Give every line below again, exactly as it appears.

Segment Start: Data provided

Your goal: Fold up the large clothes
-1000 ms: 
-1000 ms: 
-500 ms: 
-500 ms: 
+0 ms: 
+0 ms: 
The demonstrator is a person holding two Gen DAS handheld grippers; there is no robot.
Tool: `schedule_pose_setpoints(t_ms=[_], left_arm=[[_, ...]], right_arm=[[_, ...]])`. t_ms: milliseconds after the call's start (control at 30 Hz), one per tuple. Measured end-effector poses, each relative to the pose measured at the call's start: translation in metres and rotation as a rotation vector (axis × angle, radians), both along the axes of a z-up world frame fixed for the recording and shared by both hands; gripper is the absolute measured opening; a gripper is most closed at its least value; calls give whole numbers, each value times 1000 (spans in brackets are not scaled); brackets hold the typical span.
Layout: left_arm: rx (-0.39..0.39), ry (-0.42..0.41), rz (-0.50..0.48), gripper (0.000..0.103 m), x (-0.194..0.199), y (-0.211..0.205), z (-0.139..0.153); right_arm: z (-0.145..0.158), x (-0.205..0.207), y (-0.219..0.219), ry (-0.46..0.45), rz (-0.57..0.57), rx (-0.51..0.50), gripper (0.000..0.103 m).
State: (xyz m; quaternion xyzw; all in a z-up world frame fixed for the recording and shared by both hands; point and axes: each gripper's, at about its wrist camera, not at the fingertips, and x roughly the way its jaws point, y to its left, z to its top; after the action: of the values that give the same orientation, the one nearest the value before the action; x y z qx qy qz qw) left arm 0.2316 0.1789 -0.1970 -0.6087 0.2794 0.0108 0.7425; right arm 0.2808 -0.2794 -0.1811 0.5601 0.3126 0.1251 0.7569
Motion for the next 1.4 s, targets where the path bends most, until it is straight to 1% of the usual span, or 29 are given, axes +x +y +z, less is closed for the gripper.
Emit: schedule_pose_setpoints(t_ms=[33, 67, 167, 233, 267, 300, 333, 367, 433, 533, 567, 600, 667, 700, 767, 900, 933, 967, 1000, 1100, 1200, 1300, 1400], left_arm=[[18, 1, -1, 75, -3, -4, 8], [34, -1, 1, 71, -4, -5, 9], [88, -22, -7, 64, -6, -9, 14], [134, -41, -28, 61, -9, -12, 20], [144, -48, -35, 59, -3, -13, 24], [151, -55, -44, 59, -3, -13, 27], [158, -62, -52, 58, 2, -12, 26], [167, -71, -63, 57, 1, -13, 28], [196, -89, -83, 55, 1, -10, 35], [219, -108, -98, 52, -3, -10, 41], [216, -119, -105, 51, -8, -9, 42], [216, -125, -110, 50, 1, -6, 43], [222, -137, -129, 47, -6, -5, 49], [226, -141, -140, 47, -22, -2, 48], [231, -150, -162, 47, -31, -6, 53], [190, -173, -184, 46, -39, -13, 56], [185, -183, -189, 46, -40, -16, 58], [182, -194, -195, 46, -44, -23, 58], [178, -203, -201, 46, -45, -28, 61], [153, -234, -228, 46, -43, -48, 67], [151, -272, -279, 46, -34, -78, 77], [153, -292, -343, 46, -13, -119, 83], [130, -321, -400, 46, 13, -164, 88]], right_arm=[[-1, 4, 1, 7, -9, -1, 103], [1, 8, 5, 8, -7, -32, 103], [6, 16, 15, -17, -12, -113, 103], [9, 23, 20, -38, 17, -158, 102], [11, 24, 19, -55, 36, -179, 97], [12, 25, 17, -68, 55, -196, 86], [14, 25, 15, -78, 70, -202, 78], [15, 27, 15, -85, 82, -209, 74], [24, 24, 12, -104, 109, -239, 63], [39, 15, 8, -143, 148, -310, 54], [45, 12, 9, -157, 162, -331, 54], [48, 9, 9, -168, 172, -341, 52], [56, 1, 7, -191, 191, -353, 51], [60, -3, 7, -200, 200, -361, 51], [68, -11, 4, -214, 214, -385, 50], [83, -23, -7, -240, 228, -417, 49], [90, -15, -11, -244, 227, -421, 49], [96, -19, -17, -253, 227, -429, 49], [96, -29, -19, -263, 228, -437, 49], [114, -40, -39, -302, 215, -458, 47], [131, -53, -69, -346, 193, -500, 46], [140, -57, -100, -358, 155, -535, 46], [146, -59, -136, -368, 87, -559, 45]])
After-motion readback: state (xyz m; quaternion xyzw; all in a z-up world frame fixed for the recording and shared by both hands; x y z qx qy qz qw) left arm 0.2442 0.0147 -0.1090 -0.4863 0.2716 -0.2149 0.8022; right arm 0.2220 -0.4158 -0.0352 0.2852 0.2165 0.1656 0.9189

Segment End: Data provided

▸ **Exercise answer**:
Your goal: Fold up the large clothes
-1000 ms: 
-1000 ms: 
-500 ms: 
-500 ms: 
+0 ms: 
+0 ms: 
The demonstrator is a person holding two Gen DAS handheld grippers; there is no robot.
Tool: `schedule_pose_setpoints(t_ms=[_], left_arm=[[_, ...]], right_arm=[[_, ...]])`. t_ms: milliseconds after the call's start (control at 30 Hz), one per tuple. Measured end-effector poses, each relative to the pose measured at the call's start: translation in metres and rotation as a rotation vector (axis × angle, radians), both along the axes of a z-up world frame fixed for the recording and shared by both hands; gripper is the absolute measured opening; a gripper is most closed at its least value; calls give whole numbers, each value times 1000 (spans in brackets are not scaled); brackets hold the typical span.
Layout: left_arm: rx (-0.39..0.39), ry (-0.42..0.41), rz (-0.50..0.48), gripper (0.000..0.103 m), x (-0.194..0.199), y (-0.211..0.205), z (-0.139..0.153); right_arm: z (-0.145..0.158), x (-0.205..0.207), y (-0.219..0.219), ry (-0.46..0.45), rz (-0.57..0.57), rx (-0.51..0.50), gripper (0.000..0.103 m).
State: (xyz m; quaternion xyzw; all in a z-up world frame fixed for the recording and shared by both hands; point and axes: each gripper's, at about its wrist camera, not at the fingertips, and x roughly the way its jaws point, y to its left, z to its top; after the action: of the values that give the same orientation, the one nearest the value before the action; x y z qx qy qz qw) left arm 0.2316 0.1789 -0.1970 -0.6087 0.2794 0.0108 0.7425; right arm 0.2808 -0.2794 -0.1811 0.5601 0.3126 0.1251 0.7569
Motion for the next 1.4 s, targets where the path bends most, until it is straight to 1% of the usual span, or 29 are given, axes +x +y +z, less is closed for the gripper.
Emit: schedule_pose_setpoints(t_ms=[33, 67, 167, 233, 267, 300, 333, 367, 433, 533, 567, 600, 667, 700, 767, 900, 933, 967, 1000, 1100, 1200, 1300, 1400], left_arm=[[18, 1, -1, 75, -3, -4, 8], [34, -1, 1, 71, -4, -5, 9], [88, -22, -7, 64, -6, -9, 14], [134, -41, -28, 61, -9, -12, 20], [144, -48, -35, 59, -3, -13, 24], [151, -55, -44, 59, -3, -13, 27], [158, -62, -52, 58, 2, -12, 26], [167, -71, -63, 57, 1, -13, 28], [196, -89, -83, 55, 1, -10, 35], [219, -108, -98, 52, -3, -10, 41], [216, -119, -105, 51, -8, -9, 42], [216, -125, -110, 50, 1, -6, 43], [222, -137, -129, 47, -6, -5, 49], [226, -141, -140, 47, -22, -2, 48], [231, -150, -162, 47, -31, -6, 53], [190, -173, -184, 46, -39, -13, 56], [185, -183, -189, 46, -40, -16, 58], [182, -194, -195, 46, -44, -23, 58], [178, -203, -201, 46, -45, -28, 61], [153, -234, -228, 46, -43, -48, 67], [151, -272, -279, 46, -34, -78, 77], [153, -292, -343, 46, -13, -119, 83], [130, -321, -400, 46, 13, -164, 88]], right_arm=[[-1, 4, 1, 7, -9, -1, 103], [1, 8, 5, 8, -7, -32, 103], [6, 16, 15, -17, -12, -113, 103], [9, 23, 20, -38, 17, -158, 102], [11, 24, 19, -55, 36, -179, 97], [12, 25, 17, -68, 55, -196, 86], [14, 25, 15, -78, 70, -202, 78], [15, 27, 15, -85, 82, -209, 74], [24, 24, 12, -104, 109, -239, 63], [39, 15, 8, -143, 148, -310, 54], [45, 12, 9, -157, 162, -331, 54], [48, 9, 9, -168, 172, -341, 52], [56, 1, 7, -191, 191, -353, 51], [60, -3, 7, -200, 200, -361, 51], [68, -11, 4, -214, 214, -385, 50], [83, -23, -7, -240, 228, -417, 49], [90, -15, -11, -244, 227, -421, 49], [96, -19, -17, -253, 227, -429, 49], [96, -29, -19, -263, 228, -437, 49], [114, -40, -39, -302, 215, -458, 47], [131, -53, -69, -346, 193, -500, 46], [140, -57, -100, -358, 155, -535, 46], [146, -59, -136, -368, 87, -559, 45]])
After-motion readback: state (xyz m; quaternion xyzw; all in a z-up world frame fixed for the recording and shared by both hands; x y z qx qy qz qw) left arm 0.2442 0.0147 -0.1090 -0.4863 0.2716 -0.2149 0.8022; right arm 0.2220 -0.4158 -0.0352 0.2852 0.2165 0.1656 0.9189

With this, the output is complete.